La fragilité du secteur financier et le manque de concurrence sur le marché des envois de fonds pèsent sur le coût des transferts d’argent vers l’Afrique, et même entre pays voisins. Revue de détail. Par Marlène Panara

Le montant des transferts d’argent dans le monde n’a jamais été aussi élevé. En 2019, les sommes envoyées par les habitants d’un pays riche vers leur pays d’origine, plus pauvre, devraient même atteindre 550 milliards de dollars, d’après le dernier rapport de la Banque mondiale publié par le Knomad, un consortium d’experts de la migration. Ce chiffre pourrait faire du transfert d’argent la principale source de financement extérieur des pays en développement, un an après le record de 2018, à 529 milliards de dollars. Les principaux destinataires de ces fonds ? L’Inde, avec 79 milliards de dollars reçus cette année-là, la Chine à 67 milliards, et le Mexique avec 36 milliards de dollars perçus. Même si les chiffres sont moindres, le constat se vérifie aussi largement en Afrique.

Cette année, la Banque mondiale estime à 48 milliards de dollars les envois de fonds à destination du continent, soit deux milliards de plus que l’année précédente, et trois de moins qu’en 2020. Le secteur est également en pleine croissance dans la région Afrique du Nord-Moyen-Orient, emmené par l’Égypte. En 2018, les transferts d’argent vers la région ont grimpé de 9 %, à 62 milliards de dollars.
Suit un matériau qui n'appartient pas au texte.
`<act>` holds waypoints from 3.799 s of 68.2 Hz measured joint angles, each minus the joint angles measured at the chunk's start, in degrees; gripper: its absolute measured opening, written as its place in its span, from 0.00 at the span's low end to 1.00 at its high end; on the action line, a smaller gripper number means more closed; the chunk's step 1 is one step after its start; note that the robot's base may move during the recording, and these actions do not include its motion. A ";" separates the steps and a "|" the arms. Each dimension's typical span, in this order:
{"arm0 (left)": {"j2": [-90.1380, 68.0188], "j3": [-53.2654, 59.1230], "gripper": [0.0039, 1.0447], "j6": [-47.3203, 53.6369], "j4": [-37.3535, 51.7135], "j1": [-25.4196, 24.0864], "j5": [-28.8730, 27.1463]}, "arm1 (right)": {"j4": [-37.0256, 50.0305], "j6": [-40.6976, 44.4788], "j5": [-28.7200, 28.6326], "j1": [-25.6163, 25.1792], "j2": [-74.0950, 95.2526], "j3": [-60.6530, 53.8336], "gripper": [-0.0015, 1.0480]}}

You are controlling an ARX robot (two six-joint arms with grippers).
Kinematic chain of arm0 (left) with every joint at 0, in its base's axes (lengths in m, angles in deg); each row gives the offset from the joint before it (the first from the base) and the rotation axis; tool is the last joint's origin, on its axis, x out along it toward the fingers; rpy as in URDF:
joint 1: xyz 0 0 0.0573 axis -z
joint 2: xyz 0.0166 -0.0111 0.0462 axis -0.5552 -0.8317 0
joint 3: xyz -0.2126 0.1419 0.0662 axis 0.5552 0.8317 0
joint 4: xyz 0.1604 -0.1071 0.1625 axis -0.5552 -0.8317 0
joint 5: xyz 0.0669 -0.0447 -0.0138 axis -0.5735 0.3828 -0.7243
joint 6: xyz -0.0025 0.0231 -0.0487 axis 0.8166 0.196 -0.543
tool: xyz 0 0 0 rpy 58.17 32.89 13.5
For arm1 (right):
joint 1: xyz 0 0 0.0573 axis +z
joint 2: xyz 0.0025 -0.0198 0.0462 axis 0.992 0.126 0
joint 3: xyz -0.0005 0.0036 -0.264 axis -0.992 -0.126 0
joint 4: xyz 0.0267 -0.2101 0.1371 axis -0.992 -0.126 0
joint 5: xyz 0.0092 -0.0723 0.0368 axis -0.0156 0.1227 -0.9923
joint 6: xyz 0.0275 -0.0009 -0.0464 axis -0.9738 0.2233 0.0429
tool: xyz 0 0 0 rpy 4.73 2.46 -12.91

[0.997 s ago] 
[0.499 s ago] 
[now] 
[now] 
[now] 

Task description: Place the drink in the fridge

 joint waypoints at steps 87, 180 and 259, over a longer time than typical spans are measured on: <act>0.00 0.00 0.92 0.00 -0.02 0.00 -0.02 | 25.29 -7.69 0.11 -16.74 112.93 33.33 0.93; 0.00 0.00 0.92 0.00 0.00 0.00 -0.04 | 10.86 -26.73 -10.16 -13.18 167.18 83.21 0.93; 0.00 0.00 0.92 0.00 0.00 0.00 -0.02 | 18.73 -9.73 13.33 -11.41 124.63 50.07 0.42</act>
Le chiffre devrait augmenter de 3 % en 2019 d’après les auteurs du rapport.

L’explication de cette augmentation : « La vigueur de l’économie, la situation de l’emploi aux États-Unis, et la reprise des flux sortants en provenance des pays du Golfe et de Russie », explique Dilip Ratha, principal auteur du rapport et économiste spécialiste de la migration au sein de l’institution. « Pour la période 2015-2017, dans la plupart des pays de l’OCDE à revenu élevé, le taux d’emploi des travailleurs nés à l’étranger a davantage augmenté que celui des travailleurs nés dans le pays », ajoute-t-il.

Des inégalités de frais

Si l’augmentation des transferts d’argent est une réalité commune à de nombreux pays du monde, les frais relatifs aux envois sont, eux, bien différents selon les régions. Ainsi, pour un envoi de 200 dollars, ceux-ci sont de 7 % en moyenne dans le monde, et à 5 %, par exemple, à destination de l’Asie du Sud. En Afrique subsaharienne, ils s’élèvent à 9,3 %. Et pour des transferts entre pays d’Afrique australe, les tarifs explosent. Pour 200 dollars envoyés de l’Angola vers la Namibie, les frais grimpent à 22,4 %. De la Tanzanie à l’Ouganda, ils atteignent 16 %, alors que pour un envoi de la Côte d’Ivoire au Mali, il n’en coûtera au client que 5 % de la somme. Un coût tout de même supérieur à l’objectif de 3 % fixé par l’ONU.